The present invention relates generally to electromagnetic filters and, more particularly, to configurations of such filters for attaining appropriate electromagnetic coupling between resonant cavities of those filters.
In designing electromagnetic filters having multiple resonant elements, it is desirable to control the strength and nature of coupling between adjacent resonant elements in the interest of determining particular coupling bandwidths for the filter. The strength of the coupling is represented by the magnitude of the coupling coefficient k, which is defined as follows:
k=kH -kE,
wherein kH and kE represent the magnetic and electric coupling coefficients, respectively. The extent to which the respective magnetic and electric fields generated by each resonant element interact determines the magnitudes of kH and kE, respectively. If k is positive, the coupling has a magnetic nature, while if k is negative, the coupling has an electric nature.
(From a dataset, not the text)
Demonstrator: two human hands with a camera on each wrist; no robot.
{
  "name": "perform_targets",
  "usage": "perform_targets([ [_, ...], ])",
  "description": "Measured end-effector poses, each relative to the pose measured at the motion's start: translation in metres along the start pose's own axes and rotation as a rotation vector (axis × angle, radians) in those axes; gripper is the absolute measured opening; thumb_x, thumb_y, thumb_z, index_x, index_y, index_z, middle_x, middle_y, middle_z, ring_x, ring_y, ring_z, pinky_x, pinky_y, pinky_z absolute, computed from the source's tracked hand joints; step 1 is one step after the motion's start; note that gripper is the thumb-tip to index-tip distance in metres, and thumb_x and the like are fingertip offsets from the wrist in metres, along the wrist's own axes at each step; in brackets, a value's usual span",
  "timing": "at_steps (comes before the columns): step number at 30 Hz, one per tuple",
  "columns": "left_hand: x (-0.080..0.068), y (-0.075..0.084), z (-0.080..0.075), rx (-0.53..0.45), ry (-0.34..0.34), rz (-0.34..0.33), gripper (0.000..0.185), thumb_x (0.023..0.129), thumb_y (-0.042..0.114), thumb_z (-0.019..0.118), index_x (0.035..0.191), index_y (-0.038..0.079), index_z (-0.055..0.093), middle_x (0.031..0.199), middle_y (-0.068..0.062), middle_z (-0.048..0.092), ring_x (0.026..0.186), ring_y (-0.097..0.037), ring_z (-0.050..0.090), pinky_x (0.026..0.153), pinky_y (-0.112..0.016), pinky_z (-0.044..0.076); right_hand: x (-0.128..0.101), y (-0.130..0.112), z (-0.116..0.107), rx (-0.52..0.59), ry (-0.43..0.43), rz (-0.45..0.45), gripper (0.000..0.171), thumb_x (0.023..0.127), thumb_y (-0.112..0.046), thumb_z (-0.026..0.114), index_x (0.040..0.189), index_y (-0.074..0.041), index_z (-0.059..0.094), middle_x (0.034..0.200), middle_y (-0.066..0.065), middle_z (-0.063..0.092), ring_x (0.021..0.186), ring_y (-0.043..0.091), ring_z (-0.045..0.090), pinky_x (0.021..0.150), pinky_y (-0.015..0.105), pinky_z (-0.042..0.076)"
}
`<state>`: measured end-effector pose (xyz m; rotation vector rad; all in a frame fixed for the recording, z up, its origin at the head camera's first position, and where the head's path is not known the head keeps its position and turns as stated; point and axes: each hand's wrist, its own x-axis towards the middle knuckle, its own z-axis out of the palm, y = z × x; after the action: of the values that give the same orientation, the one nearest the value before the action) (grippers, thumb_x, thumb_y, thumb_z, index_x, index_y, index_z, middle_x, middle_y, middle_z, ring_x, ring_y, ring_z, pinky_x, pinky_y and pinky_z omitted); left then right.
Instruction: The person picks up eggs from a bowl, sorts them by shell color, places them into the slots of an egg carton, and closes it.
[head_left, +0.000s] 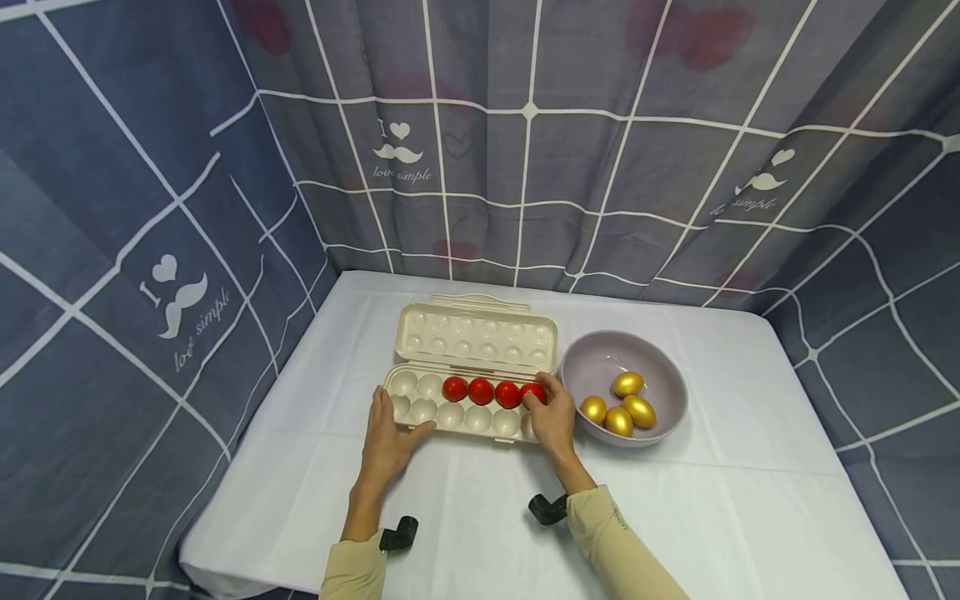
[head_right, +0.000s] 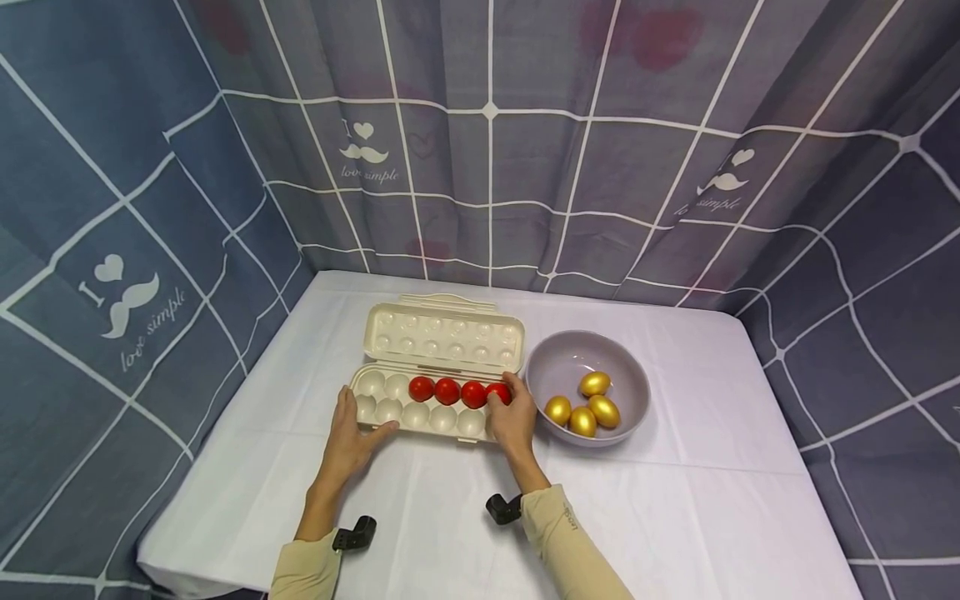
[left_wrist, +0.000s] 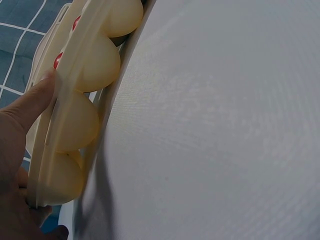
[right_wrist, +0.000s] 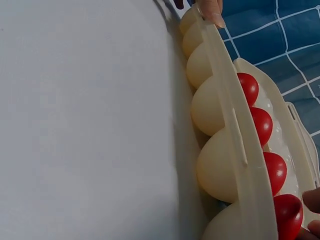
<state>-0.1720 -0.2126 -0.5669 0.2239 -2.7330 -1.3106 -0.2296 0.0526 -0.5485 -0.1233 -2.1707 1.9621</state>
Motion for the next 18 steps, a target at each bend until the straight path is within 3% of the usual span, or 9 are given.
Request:
perform_targets([
  [8, 0.0, 0.0002, -0.0001, 0.005, -0.001, 0.001, 0.119, 0.082, 0.045, 0.079, 0.153, -0.01, 0.002, 0.161, -0.026, -0.003, 0.149, -0.038, -0.003, 0.118, -0.05, 0.009, -0.0041, 0.0019, -0.0009, 0.101, 0.022, -0.032, 0.042, 0.085, 0.012, 0.06, 0.127, 0.015, 0.057, 0.127, 0.031, 0.058, 0.124, 0.038, 0.054, 0.101, 0.045, 0.045],
  [13, 0.0006, -0.0008, 0.0004, 0.009, 0.0, 0.002, 0.118, 0.082, 0.043, 0.08, 0.153, -0.01, 0.002, 0.161, -0.026, -0.003, 0.149, -0.038, -0.003, 0.119, -0.05, 0.009, -0.0053, 0.0039, -0.0017, 0.161, -0.021, -0.042, 0.042, 0.086, 0.013, 0.061, 0.128, 0.016, 0.054, 0.128, 0.035, 0.056, 0.123, 0.043, 0.053, 0.102, 0.052, 0.042],
  [18, 0.0008, -0.001, 0.0005, 0.009, 0.002, 0.01, 0.118, 0.082, 0.044, 0.079, 0.153, -0.011, 0.002, 0.161, -0.027, -0.002, 0.149, -0.038, -0.003, 0.119, -0.05, 0.009, -0.0048, 0.0041, -0.0035, 0.089, -0.047, -0.035, 0.044, 0.085, 0.014, 0.064, 0.128, 0.017, 0.054, 0.127, 0.035, 0.056, 0.122, 0.043, 0.054, 0.104, 0.049, 0.041],
])
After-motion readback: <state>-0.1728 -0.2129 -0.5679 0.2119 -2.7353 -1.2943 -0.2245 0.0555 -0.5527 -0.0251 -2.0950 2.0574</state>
Typical bandpass filters, for example, include multiple resonant elements separated by interior walls of a filter housing where each interior wall has an aperture to permit a certain amount of coupling between adjacent resonant elements. The aperture in the interior wall separating the adjacent resonant elements allows a limited amount of interaction between the electromagnetic fields generated by the adjacent resonant elements. If no interior wall separates the resonant elements, the strength and nature of the coupling is determined merely by coupling cancellation, thereby providing limited design flexibility.
As shown in FIGS. 1A and 1B, a portion of a prior bandpass filter designed to achieve magnetic coupling includes a filter housing 10 having a cover 12, a first side wall 14, a second side wall 16, a bottom wall 18, a back wall 20, and a front wall 22 (FIG. 1B). The portion of the bandpass filter further includes two resonant cavities 24, 26 defined by an interior wall 28. The two resonant cavities 24, 26 each include a split-ring resonator 30 mounted on a face of the cover 12 by a mounting mechanism 32. Assuming that some signal source (not shown) provides a signal to one of the two resonant cavities 24, 26, coupling between the two resonant cavities 24, 26 would occur through a slot aperture 34 (FIG. 1B) disposed in the interior wall 28 as shown. The slot aperture 34 does not, however, provide a sufficient amount of magnetic coupling for some filter specifications.
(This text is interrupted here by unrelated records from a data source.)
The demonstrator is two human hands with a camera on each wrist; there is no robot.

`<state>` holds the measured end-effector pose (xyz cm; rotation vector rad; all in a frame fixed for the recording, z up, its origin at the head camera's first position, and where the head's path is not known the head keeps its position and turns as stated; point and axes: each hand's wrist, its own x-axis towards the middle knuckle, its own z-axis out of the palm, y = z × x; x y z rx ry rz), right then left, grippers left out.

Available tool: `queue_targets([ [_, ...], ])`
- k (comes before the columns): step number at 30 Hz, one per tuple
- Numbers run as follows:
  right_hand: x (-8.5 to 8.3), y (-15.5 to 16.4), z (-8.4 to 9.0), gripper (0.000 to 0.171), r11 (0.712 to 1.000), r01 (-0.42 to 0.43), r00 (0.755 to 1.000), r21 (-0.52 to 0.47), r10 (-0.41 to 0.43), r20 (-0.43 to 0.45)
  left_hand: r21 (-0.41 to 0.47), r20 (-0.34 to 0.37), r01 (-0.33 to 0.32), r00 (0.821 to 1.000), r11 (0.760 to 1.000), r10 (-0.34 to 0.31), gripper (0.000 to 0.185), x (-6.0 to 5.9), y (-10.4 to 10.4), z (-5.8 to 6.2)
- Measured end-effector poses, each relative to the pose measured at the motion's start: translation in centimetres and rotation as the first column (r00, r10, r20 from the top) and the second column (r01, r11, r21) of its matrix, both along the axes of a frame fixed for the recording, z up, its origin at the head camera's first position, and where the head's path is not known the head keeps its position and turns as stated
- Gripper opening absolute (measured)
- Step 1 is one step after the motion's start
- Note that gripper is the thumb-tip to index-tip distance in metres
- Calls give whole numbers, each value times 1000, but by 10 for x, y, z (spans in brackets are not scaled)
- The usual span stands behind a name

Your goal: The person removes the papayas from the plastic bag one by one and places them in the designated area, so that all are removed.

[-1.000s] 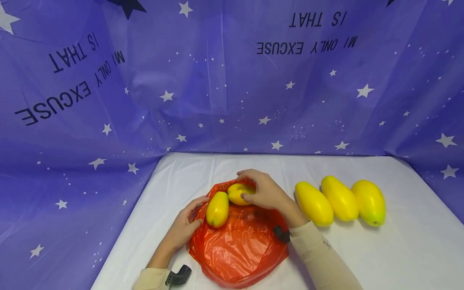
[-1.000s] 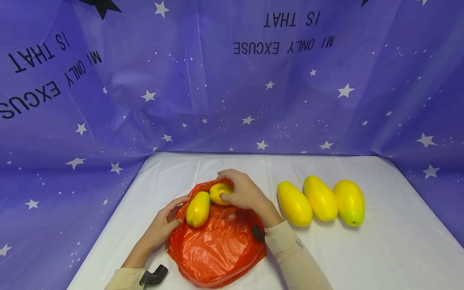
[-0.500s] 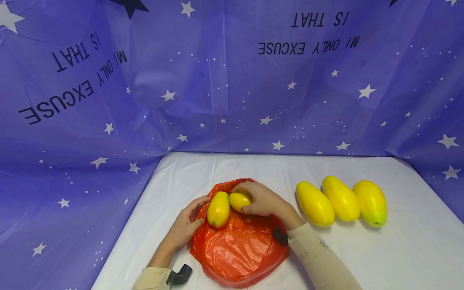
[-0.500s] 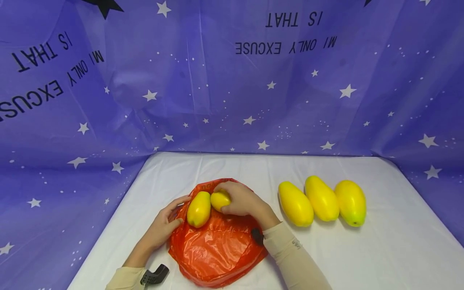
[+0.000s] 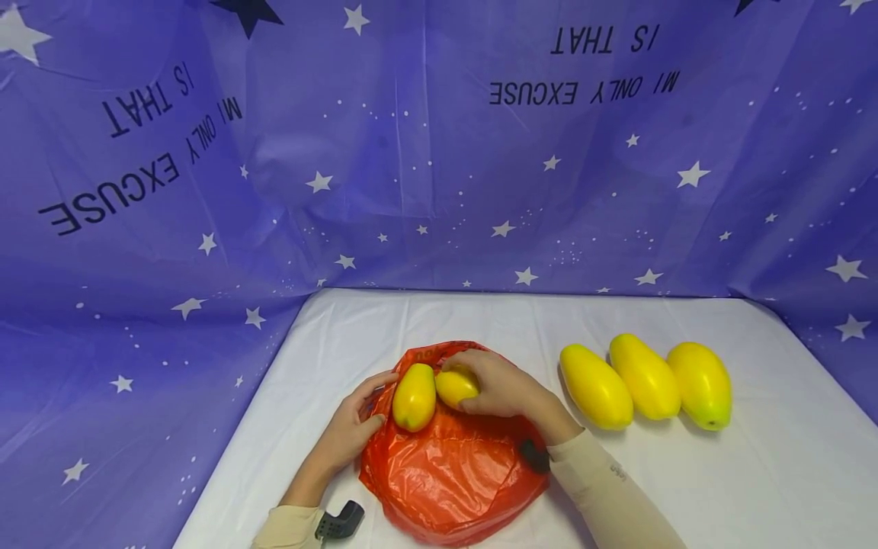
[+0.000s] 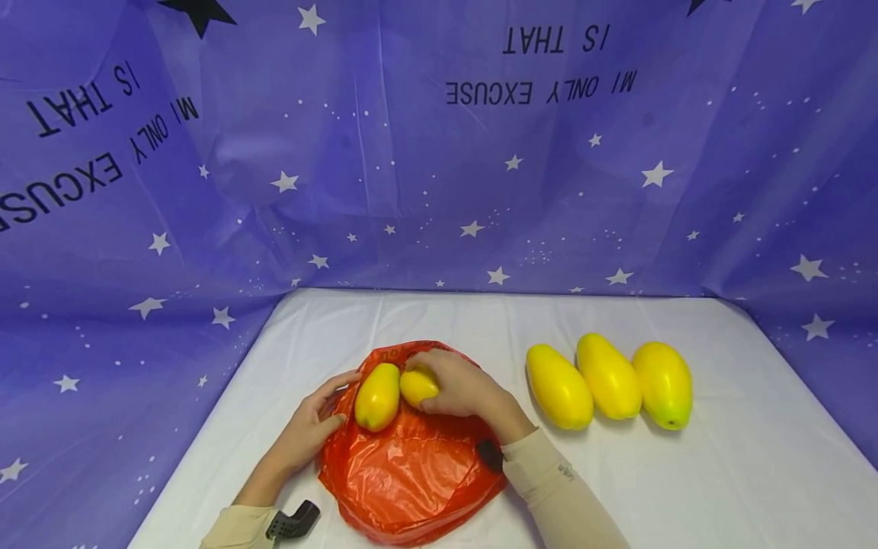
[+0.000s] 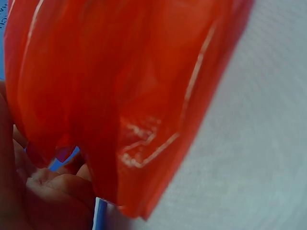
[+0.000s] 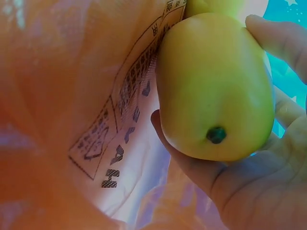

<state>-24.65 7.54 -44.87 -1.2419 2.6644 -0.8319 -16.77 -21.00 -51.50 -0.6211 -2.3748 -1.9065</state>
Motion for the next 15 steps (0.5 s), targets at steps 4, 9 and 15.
queue_targets([
  [4,4,2,2,55,1000,5,1000,-20,-5,13,0,-4,1,1000,1000,-1,65,0,0,0],
  [9,8,5,6,56,999,7,999,-47,-6,33,-11,-6,-8,1000,1000,8,65,0,0,0],
  [15,12,9,10,57,998,11,1000,-63,-9,28,-6,-4,-6,1000,1000,6,65,0,0,0],
])
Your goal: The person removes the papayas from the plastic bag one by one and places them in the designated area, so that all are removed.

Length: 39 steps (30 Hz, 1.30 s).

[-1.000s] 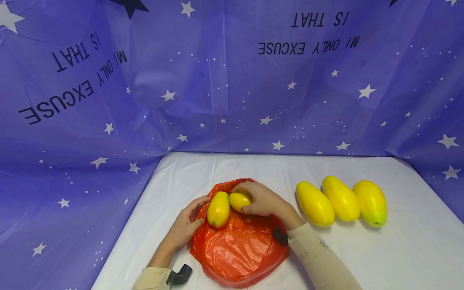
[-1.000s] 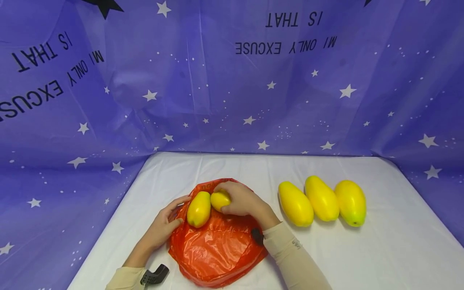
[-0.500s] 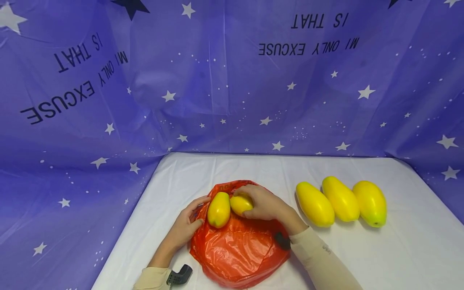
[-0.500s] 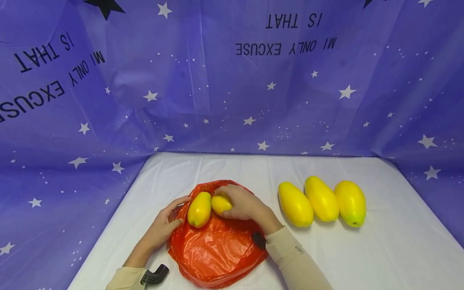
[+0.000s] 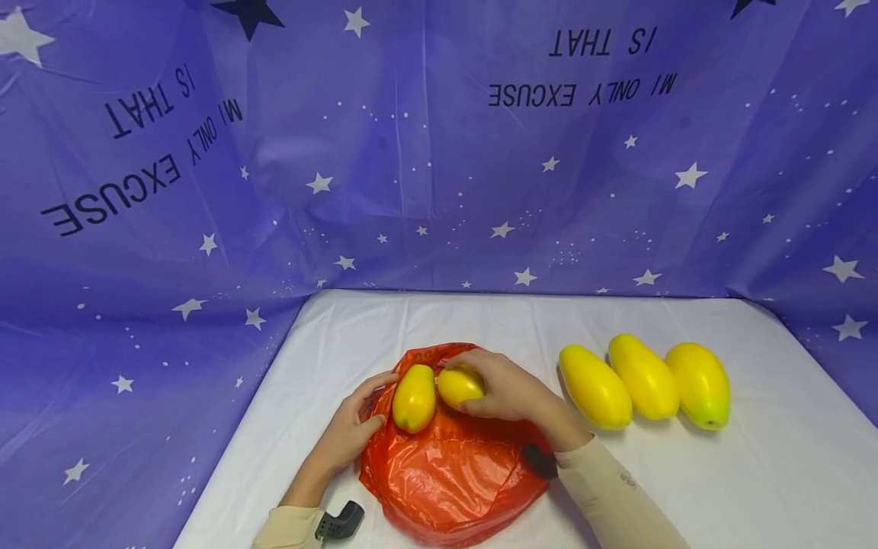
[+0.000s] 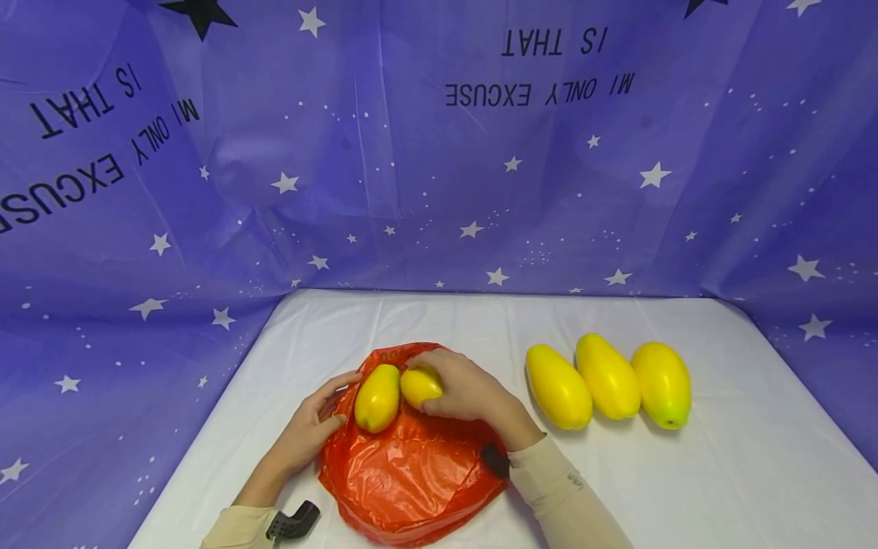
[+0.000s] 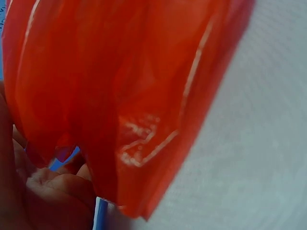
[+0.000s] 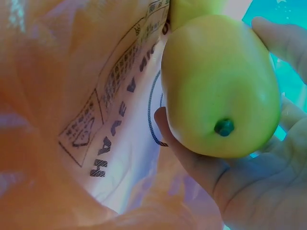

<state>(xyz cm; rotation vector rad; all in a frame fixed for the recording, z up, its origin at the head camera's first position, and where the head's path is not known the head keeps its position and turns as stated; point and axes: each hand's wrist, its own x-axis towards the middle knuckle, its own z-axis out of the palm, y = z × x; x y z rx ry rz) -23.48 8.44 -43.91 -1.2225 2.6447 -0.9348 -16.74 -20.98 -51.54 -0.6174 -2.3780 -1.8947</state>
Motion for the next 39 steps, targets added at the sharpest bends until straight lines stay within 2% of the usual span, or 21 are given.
queue_targets([
  [7,6,5,5,57,1000,5,1000,-12,-4,22,3,23,-7,1000,1000,7,65,1,1,2],
  [16,14,12,15,55,999,25,999,-48,-26,-38,5,27,-3,1000,1000,3,66,2,1,3],
  [32,25,35,27,57,992,85,993,-97,-92,-71,27,26,17,1000,999,-17,64,1,2,3],
  [39,33,47,35,58,989,111,991,-101,-118,-63,-2,16,5,1000,1000,-5,66,0,0,1],
])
In accordance with one aspect of the present invention, an electromagnetic filter includes a filter housing containing a first resonant cavity and a second resonant cavity. The filter further includes a cavity wall separating the first resonant cavity and the second resonant cavity. The electromagnetic filter still further includes a T-shaped aperture disposed in the cavity wall.
In a preferred embodiment of the present invention, the electromagnetic filter further includes a first split-ring resonator disposed in the first resonant cavity and a second split-ring resonator disposed in the second resonant cavity, where the first split-ring resonator and the second split-ring resonator each have a gap. The cavity wall may be defined by a first edge, a second edge, a third edge and a fourth edge that together form a rectangular cross-sectional shape. The first edge is opposite the fourth edge and the second edge is opposite the third edge. The gap of each split-ring resonator may be disposed near the first edge and approximately equally distant from the second edge and the third edge. The T-shaped aperture may include a first slot disposed substantially parallel to and substantially equally distant from the second edge and the third edge. The T-shaped aperture may include a second slot disposed substantially parallel to and substantially near the fourth edge.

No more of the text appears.